Formula 1, Ferrari ad alta tensione: altri due uomini possono lasciare

L’uscita di Sanchez ha spinto altre figure apicali a valutare la fuga
Formula 1, Ferrari ad alta tensione: altri due uomini possono lasciare© Getty Images
Fulvio Solms
5 min
Dove eravamo rimasti? Alla partenza di David Sanchez, alla Ferrari uomo fondamentale nello sviluppo del concetto di vettura. E’ stato veicolato il messaggio che abbia pagato per il flop del GP del Bahrain e non è così: il francese di origini spagnole se n’è andato per sua propria scelta, come ci eravamo già detti. Ma ci sono altre due figure apicali pronte a fare le valigie, anche più importanti di Sanchez nella scala gerarchica della Scuderia: si tratta di Enrico Cardile e Laurent Mekies, che oggi possiamo considerare le architravi, rispettivamente tecnica e sportiva, della Ferrari. Non rischiano, nel senso che non è il team principal Frederic Vasseur ad averli inseriti in una sorta di lista di proscrizione. Ciò va precisato, perché in questo bailamme circola voce dell’esistenza di un elenco con quattro indesiderati da allontanare (i primi due sarebbero Cardile e Mekies, degli altri due non riteniamo opportuno citare il nome a oggi, in mancanza di elementi concreti), ma le cose non stanno esattamente così.
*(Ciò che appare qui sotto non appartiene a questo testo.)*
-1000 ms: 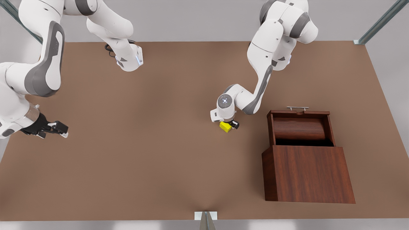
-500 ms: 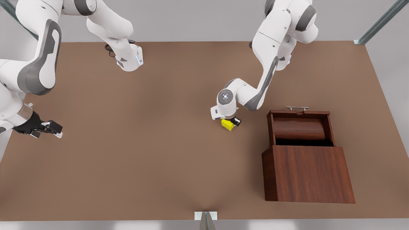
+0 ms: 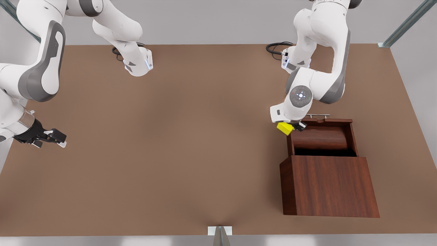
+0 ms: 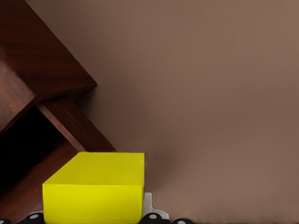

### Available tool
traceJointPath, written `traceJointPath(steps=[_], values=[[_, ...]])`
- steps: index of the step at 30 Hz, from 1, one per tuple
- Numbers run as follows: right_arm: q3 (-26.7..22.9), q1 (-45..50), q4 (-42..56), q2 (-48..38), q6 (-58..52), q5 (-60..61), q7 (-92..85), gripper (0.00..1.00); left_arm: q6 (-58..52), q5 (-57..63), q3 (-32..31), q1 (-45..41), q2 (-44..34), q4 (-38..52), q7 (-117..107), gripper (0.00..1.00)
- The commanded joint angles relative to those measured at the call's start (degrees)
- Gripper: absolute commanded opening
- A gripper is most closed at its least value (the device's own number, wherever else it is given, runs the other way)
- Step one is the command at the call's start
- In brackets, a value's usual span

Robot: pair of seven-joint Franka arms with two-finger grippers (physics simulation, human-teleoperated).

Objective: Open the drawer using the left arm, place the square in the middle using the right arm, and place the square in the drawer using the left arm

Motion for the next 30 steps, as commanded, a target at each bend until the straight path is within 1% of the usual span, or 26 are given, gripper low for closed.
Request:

Semmai, al contrario, Vasseur vorrebbe trattenerli (e non ci stupiremmo se, non riuscendoci, si ricorresse al venticello già soffiato per sminuire Sanchez).

Chi regge il progetto

Cardile, dunque. Il responsabile del telaio ma di fatto direttore tecnico, anche se non c’è quella targhetta fuori dal suo ufficio. Enrico Cardile, alla Ferrari dal 2005, è il miglior prodotto della filosofia autarchica di Sergio Marchionne di far crescere le seconde e terze linee, è quello che oggi regge i fili del progetto dell’intera vettura. Perderlo potrebbe avere conseguenze esiziali, e pensare di sostituirlo in modo indolore col criterio del togli e metti (fuori Cardile, dentro Simone Resta che è già sotto contratto Ferrari, ma distaccato in Haas) sarebbe una svista. Inutile il dibattito sulla reale qualifica di Enrico Cardile: non sarà direttore tecnico, ma lo fa. Non lo è come Pierre Waché della Red Bull, che deve tenere insieme una macchina prodotta in Inghilterra e un motore che arriva dal Giappone, non lo è come Mike Elliot, le cui due metà della mela Mercedes vengono prodotte a quaranta chilometri di distanza, e per analoghe ragioni non lo è come Matt Harman all’Alpine (Enstone e Viry Chatillon), né lo è come i direttori tecnici delle varie squadre clienti. In Ferrari, che produce tutto sotto lo stesso tetto, Cardile è formalmente sullo stesso livello del capo-motorista Enrico Gualtieri, lavora di concerto con tutti ma l’ultima parola è la sua. 

Ridare serenità

Ecco, Cardile non si sente più al sicuro, come peraltro altre figure tecniche interne a Maranello. Ritiene che se è saltato Mattia Binotto che lo proteggeva, facendogli da parafulmine per permettergli di pensare e ideare e rischiare e sbagliare, anche, senza necessariamente doverci rimettere la ghirba, ecco, se è saltato il team principal anche la sua posizione non è più garantita. Tale clima nella Scuderia non favorisce il fermento delle idee, e questa dovrebbe essere oggi la prima preoccupazione del team principal: restituire serenità a tutti i responsabili d’area. Lo stesso Vasseur in Bahrain, parlando con persone a lui vicine, si è lamentato dell’invadenza dei dirigenti dell’azienda, ma era stato proprio lui a dirci che «la squadra è un dipartimento dell’azienda», e che definirla un’entità autonoma (come la Scuderia è sempre stata nella sua storia) costituisse «un abuso di linguaggio». Analoghi dubbi attraversano Mekies: ne abbiamo parlato e dobbiamo confermare, pur registrando che da Maranello ci sia stata riferita la sua intenzione di rimanere al fianco di Vasseur. Questa è l’aria che tira a pochi giorni dall’Arabia Saudita, il secondo GP dell’anno.